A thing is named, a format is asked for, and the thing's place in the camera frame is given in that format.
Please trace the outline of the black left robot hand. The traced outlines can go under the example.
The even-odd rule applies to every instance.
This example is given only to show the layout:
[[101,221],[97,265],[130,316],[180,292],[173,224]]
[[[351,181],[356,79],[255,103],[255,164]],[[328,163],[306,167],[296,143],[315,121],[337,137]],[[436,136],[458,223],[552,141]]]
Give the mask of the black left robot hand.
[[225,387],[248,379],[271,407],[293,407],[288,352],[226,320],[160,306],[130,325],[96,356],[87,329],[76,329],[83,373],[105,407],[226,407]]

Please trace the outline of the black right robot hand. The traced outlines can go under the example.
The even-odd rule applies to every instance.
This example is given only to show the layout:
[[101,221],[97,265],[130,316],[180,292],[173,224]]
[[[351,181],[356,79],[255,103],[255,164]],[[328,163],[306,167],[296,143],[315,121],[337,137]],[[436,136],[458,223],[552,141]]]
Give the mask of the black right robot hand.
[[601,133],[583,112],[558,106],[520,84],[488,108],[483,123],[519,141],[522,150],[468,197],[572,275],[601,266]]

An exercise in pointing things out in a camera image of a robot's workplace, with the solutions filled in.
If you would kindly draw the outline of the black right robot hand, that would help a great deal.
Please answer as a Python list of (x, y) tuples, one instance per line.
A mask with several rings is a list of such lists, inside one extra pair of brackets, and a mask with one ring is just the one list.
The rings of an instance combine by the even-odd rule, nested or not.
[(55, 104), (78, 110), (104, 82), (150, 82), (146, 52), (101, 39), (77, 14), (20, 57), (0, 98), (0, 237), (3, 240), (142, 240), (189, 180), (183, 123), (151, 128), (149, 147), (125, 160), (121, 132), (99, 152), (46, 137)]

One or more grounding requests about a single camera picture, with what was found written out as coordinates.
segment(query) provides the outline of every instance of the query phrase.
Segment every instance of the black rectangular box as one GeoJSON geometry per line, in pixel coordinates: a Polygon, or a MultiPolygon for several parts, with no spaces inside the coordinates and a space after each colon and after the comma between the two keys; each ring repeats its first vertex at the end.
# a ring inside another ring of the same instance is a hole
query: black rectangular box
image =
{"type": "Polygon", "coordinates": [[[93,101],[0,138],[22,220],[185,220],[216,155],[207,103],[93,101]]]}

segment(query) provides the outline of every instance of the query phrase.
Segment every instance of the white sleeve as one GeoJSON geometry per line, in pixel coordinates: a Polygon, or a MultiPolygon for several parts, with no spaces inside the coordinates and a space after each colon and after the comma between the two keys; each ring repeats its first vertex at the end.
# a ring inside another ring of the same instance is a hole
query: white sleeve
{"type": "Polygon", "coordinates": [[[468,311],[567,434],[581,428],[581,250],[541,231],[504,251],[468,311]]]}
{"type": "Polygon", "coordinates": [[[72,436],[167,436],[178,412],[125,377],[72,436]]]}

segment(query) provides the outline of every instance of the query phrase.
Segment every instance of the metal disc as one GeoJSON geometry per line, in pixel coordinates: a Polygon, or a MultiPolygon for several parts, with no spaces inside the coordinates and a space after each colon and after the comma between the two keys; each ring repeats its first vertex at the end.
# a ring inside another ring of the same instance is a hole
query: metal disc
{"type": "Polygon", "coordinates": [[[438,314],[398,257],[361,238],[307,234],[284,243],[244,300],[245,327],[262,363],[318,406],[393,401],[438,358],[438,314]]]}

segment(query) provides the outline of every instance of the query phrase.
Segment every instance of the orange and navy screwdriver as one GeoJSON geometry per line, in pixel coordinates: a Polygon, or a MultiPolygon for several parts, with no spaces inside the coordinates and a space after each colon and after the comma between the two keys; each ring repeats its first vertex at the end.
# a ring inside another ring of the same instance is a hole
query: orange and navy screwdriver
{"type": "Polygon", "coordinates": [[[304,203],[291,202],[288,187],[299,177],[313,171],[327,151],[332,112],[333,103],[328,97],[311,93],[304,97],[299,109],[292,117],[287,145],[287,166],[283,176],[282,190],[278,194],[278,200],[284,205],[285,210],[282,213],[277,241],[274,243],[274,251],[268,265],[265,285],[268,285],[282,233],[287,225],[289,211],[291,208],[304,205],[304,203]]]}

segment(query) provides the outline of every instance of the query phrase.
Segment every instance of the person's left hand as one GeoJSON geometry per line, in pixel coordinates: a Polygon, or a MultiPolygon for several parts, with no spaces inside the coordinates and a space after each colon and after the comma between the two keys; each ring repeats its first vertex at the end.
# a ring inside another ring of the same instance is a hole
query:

- **Activity**
Which lines of the data include the string "several"? Find them and copy each one.

- **Written solution**
A mask with several rings is a list of such lists, inside one extra pair of brackets, and a mask with one ring is just the one list.
Segment every instance of the black rectangular box as one GeoJSON geometry per line, in pixel coordinates: a Polygon, or a MultiPolygon for several parts, with no spaces inside the coordinates and a space after each colon and after the comma between the two keys; each ring repeats its first vertex at the end.
Segment every instance of the white sleeve as one GeoJSON geometry per line, in pixel coordinates: a Polygon, or a MultiPolygon for several parts, with no spaces inside the coordinates and a space after each colon and after the comma between the two keys; each ring repeats its first vertex at the end.
Segment every instance of the metal disc as one GeoJSON geometry per line, in pixel coordinates: a Polygon, or a MultiPolygon for several parts, with no spaces inside the coordinates and a space after each colon and after the comma between the two keys; each ring repeats its first vertex at the end.
Segment every instance of the orange and navy screwdriver as one GeoJSON geometry per line, in pixel coordinates: a Polygon, or a MultiPolygon for several parts, with no spaces inside the coordinates and a space after each colon and after the comma between the two keys; each ring repeats its first vertex at the end.
Segment every instance of the person's left hand as one GeoJSON geometry per line, in pixel coordinates: a Polygon, or a MultiPolygon for several parts, with no spaces inside the coordinates and a space after each colon and after the comma between the two keys; each ring repeats its first vertex at the end.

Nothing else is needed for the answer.